**Your task**
Here are the records. Print them all exactly.

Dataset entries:
== Segment start ==

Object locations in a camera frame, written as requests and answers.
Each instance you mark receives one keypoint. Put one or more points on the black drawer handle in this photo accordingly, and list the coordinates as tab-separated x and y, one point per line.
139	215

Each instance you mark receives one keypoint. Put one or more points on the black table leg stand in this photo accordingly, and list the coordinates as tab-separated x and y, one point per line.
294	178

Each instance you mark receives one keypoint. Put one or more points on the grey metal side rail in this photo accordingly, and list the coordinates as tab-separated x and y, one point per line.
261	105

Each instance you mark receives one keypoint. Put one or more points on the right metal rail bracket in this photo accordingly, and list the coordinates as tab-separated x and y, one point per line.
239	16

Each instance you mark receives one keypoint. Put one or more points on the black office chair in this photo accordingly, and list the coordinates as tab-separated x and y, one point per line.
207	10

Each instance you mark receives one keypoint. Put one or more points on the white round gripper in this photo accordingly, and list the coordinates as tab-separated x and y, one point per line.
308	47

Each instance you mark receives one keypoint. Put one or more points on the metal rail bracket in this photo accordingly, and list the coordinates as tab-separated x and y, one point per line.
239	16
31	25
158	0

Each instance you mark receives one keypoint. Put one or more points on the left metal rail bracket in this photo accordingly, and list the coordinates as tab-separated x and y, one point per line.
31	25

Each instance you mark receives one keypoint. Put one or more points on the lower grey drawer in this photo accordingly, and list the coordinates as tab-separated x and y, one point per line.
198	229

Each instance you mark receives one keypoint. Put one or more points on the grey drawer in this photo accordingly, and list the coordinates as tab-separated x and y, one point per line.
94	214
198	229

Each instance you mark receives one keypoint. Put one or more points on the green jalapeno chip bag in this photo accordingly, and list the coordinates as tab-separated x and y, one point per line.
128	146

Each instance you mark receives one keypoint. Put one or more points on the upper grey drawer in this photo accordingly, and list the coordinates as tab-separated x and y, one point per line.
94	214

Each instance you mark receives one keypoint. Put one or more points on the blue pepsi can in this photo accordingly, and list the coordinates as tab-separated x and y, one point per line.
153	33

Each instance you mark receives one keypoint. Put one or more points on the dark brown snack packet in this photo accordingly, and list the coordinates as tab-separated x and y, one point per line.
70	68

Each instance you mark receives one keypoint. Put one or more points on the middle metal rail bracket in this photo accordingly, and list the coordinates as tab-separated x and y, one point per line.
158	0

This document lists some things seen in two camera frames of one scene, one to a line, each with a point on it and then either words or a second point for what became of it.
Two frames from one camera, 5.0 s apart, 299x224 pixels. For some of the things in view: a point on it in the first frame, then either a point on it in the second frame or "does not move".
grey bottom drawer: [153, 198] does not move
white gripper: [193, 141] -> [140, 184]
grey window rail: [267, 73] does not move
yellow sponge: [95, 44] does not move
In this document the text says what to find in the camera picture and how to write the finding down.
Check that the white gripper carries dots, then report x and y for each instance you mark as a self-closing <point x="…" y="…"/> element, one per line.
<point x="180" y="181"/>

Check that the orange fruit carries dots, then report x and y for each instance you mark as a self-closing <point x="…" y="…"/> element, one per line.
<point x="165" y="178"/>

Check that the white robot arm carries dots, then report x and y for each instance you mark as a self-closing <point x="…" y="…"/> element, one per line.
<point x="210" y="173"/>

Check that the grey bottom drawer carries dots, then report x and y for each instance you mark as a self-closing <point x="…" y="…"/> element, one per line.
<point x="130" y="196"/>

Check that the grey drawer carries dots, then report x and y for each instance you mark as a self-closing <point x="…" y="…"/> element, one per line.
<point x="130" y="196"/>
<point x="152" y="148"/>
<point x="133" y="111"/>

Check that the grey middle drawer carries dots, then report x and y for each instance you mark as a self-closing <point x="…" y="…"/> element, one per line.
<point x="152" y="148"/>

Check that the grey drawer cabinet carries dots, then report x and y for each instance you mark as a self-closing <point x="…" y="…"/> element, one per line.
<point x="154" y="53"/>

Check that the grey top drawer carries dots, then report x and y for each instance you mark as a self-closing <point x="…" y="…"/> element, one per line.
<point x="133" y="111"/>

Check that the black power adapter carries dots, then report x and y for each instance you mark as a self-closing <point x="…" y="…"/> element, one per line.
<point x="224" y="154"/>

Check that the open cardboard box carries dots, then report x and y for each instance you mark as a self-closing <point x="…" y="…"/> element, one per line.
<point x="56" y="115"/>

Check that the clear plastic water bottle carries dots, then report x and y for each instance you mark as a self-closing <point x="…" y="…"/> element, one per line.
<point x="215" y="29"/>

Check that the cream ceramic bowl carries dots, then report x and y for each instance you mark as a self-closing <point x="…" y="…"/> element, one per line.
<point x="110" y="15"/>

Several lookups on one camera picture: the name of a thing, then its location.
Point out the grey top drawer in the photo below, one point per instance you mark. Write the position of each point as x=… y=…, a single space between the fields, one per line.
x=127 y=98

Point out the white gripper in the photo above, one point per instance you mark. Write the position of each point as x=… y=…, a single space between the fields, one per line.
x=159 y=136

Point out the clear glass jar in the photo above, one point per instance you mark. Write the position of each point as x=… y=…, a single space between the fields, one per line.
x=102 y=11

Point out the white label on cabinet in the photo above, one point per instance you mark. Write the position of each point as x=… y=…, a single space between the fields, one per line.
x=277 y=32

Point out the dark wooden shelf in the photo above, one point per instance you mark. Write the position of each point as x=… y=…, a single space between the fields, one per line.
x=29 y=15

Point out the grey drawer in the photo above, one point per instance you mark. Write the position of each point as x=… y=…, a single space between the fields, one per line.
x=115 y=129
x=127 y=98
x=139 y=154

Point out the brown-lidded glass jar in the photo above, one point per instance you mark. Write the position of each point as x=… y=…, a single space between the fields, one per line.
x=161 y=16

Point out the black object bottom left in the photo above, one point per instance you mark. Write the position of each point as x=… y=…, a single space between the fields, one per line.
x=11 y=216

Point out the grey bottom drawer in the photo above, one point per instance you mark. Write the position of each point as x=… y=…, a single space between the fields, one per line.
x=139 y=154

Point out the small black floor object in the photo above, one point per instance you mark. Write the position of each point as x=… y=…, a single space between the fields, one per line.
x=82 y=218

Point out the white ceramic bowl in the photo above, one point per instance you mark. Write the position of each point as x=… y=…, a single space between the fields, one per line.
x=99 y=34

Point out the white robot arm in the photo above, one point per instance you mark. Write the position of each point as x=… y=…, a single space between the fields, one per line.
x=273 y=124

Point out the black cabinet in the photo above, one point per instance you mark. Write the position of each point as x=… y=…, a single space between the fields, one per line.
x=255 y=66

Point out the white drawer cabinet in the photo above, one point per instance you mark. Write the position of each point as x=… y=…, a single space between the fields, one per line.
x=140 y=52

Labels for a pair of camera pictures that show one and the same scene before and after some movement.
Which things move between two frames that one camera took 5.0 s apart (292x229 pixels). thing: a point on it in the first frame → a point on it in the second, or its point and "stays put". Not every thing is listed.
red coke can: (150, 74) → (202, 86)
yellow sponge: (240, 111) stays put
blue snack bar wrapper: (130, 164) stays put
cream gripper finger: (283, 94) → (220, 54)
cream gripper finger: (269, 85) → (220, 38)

== Segment end ==

**Exercise answer**
Object locations in a camera frame, written as requests and answers.
Each instance you mark receives one keypoint. Put one or more points on the black drawer handle in this photo accordingly, and list the coordinates as tab-separated x and y, one point per line.
139	215

Each instance you mark receives one keypoint. Put one or more points on the black table leg stand in this photo accordingly, and list the coordinates as tab-separated x and y, one point per line.
294	178

Each instance you mark receives one keypoint. Put one or more points on the grey metal side rail in this photo accordingly, and list the coordinates as tab-separated x and y, one point per line.
261	105

Each instance you mark receives one keypoint. Put one or more points on the right metal rail bracket in this photo accordingly, and list the coordinates as tab-separated x and y, one point per line.
239	16

Each instance you mark receives one keypoint. Put one or more points on the black office chair in this photo accordingly, and list the coordinates as tab-separated x and y, one point per line.
207	10

Each instance you mark receives one keypoint. Put one or more points on the white round gripper in this photo accordingly, and list the coordinates as tab-separated x and y, one point per line.
308	47

Each instance you mark receives one keypoint. Put one or more points on the metal rail bracket in this photo accordingly, and list the coordinates as tab-separated x and y, one point per line.
239	16
31	25
158	0

Each instance you mark receives one keypoint. Put one or more points on the left metal rail bracket in this photo accordingly, and list the coordinates as tab-separated x and y, one point per line.
31	25

Each instance you mark receives one keypoint. Put one or more points on the lower grey drawer in this photo accordingly, and list the coordinates as tab-separated x and y, one point per line.
198	229

Each instance you mark receives one keypoint. Put one or more points on the grey drawer in this photo accordingly, and list the coordinates as tab-separated x and y, one point per line.
94	214
198	229

Each instance you mark receives one keypoint. Put one or more points on the green jalapeno chip bag in this photo accordingly, and list the coordinates as tab-separated x and y, one point per line.
128	146

Each instance you mark receives one keypoint. Put one or more points on the upper grey drawer in this photo accordingly, and list the coordinates as tab-separated x and y, one point per line.
94	214

Each instance you mark receives one keypoint. Put one or more points on the blue pepsi can in this photo accordingly, and list the coordinates as tab-separated x and y, one point per line.
153	33

Each instance you mark receives one keypoint. Put one or more points on the dark brown snack packet in this photo accordingly, and list the coordinates as tab-separated x and y, one point per line.
70	68

Each instance you mark receives one keypoint. Put one or more points on the middle metal rail bracket in this photo accordingly, and list the coordinates as tab-separated x and y, one point per line.
158	0

This document lists some things seen in two camera frames of one scene, one to a line, each with a point on it and then either words or a second point for what became of it.
Two frames from one camera, 5.0 s apart, 299x224 pixels. For some of the things in view: a point on it in the first frame, then either a point on it in the second frame or "does not move".
grey bottom drawer: [153, 198] does not move
white gripper: [193, 141] -> [140, 184]
grey window rail: [267, 73] does not move
yellow sponge: [95, 44] does not move
In this document the text says what to find in the camera picture and how to write the finding down.
Check that the white gripper carries dots, then report x and y for each instance you mark as a self-closing <point x="…" y="…"/> element, one per line.
<point x="180" y="181"/>

Check that the orange fruit carries dots, then report x and y for each instance you mark as a self-closing <point x="…" y="…"/> element, one per line.
<point x="165" y="178"/>

Check that the white robot arm carries dots, then report x and y for each instance you mark as a self-closing <point x="…" y="…"/> element, one per line.
<point x="210" y="173"/>

Check that the grey bottom drawer carries dots, then report x and y for each instance you mark as a self-closing <point x="…" y="…"/> element, one per line.
<point x="130" y="196"/>

Check that the grey drawer carries dots, then report x and y for each instance you mark as a self-closing <point x="…" y="…"/> element, one per line.
<point x="130" y="196"/>
<point x="152" y="148"/>
<point x="133" y="111"/>

Check that the grey middle drawer carries dots, then report x and y for each instance you mark as a self-closing <point x="…" y="…"/> element, one per line.
<point x="152" y="148"/>

Check that the grey drawer cabinet carries dots, then report x and y for each instance you mark as a self-closing <point x="…" y="…"/> element, one per line.
<point x="154" y="53"/>

Check that the grey top drawer carries dots, then report x and y for each instance you mark as a self-closing <point x="…" y="…"/> element, one per line.
<point x="133" y="111"/>

Check that the black power adapter carries dots, then report x and y for each instance you mark as a self-closing <point x="…" y="…"/> element, one per line.
<point x="224" y="154"/>

Check that the open cardboard box carries dots, then report x and y for each instance you mark as a self-closing <point x="…" y="…"/> element, one per line.
<point x="56" y="115"/>

Check that the clear plastic water bottle carries dots, then report x and y for each instance you mark as a self-closing <point x="…" y="…"/> element, one per line.
<point x="215" y="29"/>

Check that the cream ceramic bowl carries dots, then report x and y for each instance you mark as a self-closing <point x="…" y="…"/> element, one per line.
<point x="110" y="15"/>

Several lookups on one camera picture: the name of a thing, then its location.
Point out the grey top drawer in the photo below, one point per instance you mark. Write the position of each point as x=… y=…, a single space between the fields, one per line.
x=127 y=98

Point out the white gripper in the photo above, one point per instance you mark. Write the position of each point as x=… y=…, a single space between the fields, one per line.
x=159 y=136

Point out the clear glass jar in the photo above, one point per instance you mark. Write the position of each point as x=… y=…, a single space between the fields, one per line.
x=102 y=11

Point out the white label on cabinet in the photo above, one point per instance you mark. Write the position of each point as x=… y=…, a single space between the fields, one per line.
x=277 y=32

Point out the dark wooden shelf in the photo above, one point per instance you mark. Write the position of each point as x=… y=…, a single space between the fields, one per line.
x=29 y=15

Point out the grey drawer in the photo above, one point per instance you mark. Write the position of each point as x=… y=…, a single space between the fields, one per line.
x=115 y=129
x=127 y=98
x=139 y=154

Point out the brown-lidded glass jar in the photo above, one point per instance you mark. Write the position of each point as x=… y=…, a single space between the fields, one per line.
x=161 y=16

Point out the black object bottom left in the photo above, one point per instance you mark. Write the position of each point as x=… y=…, a single space between the fields, one per line.
x=11 y=216

Point out the grey bottom drawer in the photo above, one point per instance you mark. Write the position of each point as x=… y=…, a single space between the fields, one per line.
x=139 y=154

Point out the small black floor object in the photo above, one point per instance you mark. Write the position of each point as x=… y=…, a single space between the fields, one per line.
x=82 y=218

Point out the white ceramic bowl in the photo above, one point per instance you mark. Write the position of each point as x=… y=…, a single space between the fields, one per line.
x=99 y=34

Point out the white robot arm in the photo above, one point per instance you mark. Write the position of each point as x=… y=…, a single space between the fields, one per line.
x=273 y=124

Point out the black cabinet in the photo above, one point per instance you mark. Write the position of each point as x=… y=…, a single space between the fields, one per line.
x=255 y=66

Point out the white drawer cabinet in the photo above, one point per instance you mark. Write the position of each point as x=… y=…, a single space between the fields, one per line.
x=140 y=52

Labels for a pair of camera pictures that show one and the same scene before and after some movement.
Which things move between two frames that one camera took 5.0 s apart (292x229 pixels). thing: a point on it in the first frame → a point on it in the second, or its point and "stays put". Not every thing is listed.
red coke can: (150, 74) → (202, 86)
yellow sponge: (240, 111) stays put
blue snack bar wrapper: (130, 164) stays put
cream gripper finger: (283, 94) → (220, 54)
cream gripper finger: (269, 85) → (220, 38)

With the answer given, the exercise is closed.